## THE TASK
Lines from the one containing "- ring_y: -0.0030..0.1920" to the end of the data below are to be restated exactly, with both ends included and nothing else.

## DATASET EXTRACT
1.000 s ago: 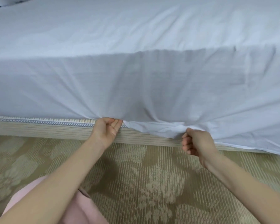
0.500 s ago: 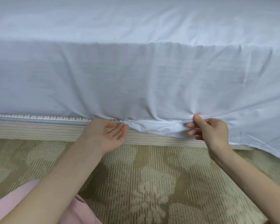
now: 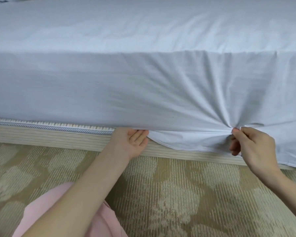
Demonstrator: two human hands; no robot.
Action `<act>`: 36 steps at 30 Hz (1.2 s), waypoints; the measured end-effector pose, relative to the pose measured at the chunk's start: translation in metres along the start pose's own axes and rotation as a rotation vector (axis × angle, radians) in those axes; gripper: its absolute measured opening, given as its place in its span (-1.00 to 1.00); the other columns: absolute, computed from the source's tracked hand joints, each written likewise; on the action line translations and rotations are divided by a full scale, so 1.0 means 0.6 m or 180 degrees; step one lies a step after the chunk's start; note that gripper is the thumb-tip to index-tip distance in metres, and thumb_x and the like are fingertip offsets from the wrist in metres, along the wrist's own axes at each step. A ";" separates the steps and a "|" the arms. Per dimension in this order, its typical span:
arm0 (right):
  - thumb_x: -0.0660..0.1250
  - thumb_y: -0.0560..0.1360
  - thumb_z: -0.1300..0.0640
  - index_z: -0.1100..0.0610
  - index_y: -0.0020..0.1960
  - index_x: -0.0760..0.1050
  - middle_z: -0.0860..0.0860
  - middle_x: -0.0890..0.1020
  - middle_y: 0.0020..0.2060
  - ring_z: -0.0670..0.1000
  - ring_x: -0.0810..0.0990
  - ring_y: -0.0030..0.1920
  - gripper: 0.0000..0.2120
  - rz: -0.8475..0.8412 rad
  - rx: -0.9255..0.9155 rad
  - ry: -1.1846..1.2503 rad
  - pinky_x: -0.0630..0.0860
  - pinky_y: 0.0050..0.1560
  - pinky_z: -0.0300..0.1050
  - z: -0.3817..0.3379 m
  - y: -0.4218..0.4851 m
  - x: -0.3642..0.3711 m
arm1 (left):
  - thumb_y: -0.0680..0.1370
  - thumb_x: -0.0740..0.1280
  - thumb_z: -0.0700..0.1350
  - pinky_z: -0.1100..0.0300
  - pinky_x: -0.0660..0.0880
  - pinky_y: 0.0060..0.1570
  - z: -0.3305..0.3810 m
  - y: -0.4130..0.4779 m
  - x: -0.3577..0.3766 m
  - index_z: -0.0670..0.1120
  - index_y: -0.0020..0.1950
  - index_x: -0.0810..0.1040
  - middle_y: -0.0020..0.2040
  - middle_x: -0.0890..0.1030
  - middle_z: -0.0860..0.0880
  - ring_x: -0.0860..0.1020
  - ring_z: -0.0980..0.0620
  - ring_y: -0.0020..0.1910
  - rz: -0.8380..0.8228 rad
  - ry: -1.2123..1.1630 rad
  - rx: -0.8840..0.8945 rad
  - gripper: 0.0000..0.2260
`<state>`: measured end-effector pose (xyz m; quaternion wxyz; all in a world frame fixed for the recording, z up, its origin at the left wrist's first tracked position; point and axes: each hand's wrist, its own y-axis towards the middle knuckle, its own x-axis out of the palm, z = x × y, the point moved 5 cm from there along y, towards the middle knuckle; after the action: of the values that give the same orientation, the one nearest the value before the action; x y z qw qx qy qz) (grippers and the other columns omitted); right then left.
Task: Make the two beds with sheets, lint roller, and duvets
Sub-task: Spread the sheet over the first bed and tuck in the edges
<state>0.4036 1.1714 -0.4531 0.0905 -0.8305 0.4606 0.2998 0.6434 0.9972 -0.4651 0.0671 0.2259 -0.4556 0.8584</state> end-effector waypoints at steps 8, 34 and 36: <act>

## TASK RESPONSE
  - ring_y: -0.0030..0.1920
  - gripper: 0.0000..0.2120
  - rz: -0.8475..0.8412 rad
  - rx: -0.9255..0.9155 rad
  - ry: -1.1846..1.2503 rad
  - pinky_x: -0.0630..0.0860
  - pinky_y: 0.0050..0.1560
  - pinky_z: -0.0300..0.1050
  - z: -0.3817..0.3379 m
  - y: -0.4218..0.4851 m
  - x: -0.3642..0.3711 m
arm1 (left):
  - thumb_y: -0.0680..0.1370
  - thumb_x: -0.0740..0.1280
  - thumb_z: -0.0700..0.1350
  - pinky_z: -0.1100..0.0300
  - pinky_x: -0.0660..0.0880
  - pinky_y: 0.0060..0.1570
  - z: -0.3305..0.3810 m
  - y: -0.4130..0.4779 m
  - x: -0.3577..0.3766 m
  - index_z: -0.0670..0.1120
  - index_y: -0.0020..0.1950
  - index_x: -0.0810..0.1040
  - middle_y: -0.0020..0.2040
  - middle_x: -0.0890..0.1030
  - middle_z: -0.0860..0.0880
  - ring_x: -0.0860..0.1020
  - ring_z: -0.0980..0.0620
  - ring_y: -0.0020..0.1910
  - rz: -0.8380..0.8228 rad
  - ry: -1.2123..1.1630 rad
  - rx: -0.8840..0.8945 rad
  - gripper: 0.0000..0.2260
`<state>`: measured end-effector pose (xyz m; quaternion wxyz; all in a world frame fixed for the recording, z up, its origin at the left wrist's first tracked position; point and axes: each hand's wrist, its own y-axis towards the middle knuckle, its own x-axis out of the palm, z = x × y, the point moved 5 cm from there along y, towards the middle knuckle; after the action: of the values that give the same orientation, the one nearest the value before the action; x y z qw qx qy qz) (grippers and the other columns omitted); right then left.
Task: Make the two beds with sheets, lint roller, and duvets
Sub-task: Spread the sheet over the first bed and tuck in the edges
<state>0.4036 1.1714 -0.4531 0.0905 -0.8305 0.4606 0.2998 0.6434 0.9972 -0.4651 0.0671 0.2259 -0.4556 0.8584</state> end-effector waypoints at steps 8, 34 and 36: <act>

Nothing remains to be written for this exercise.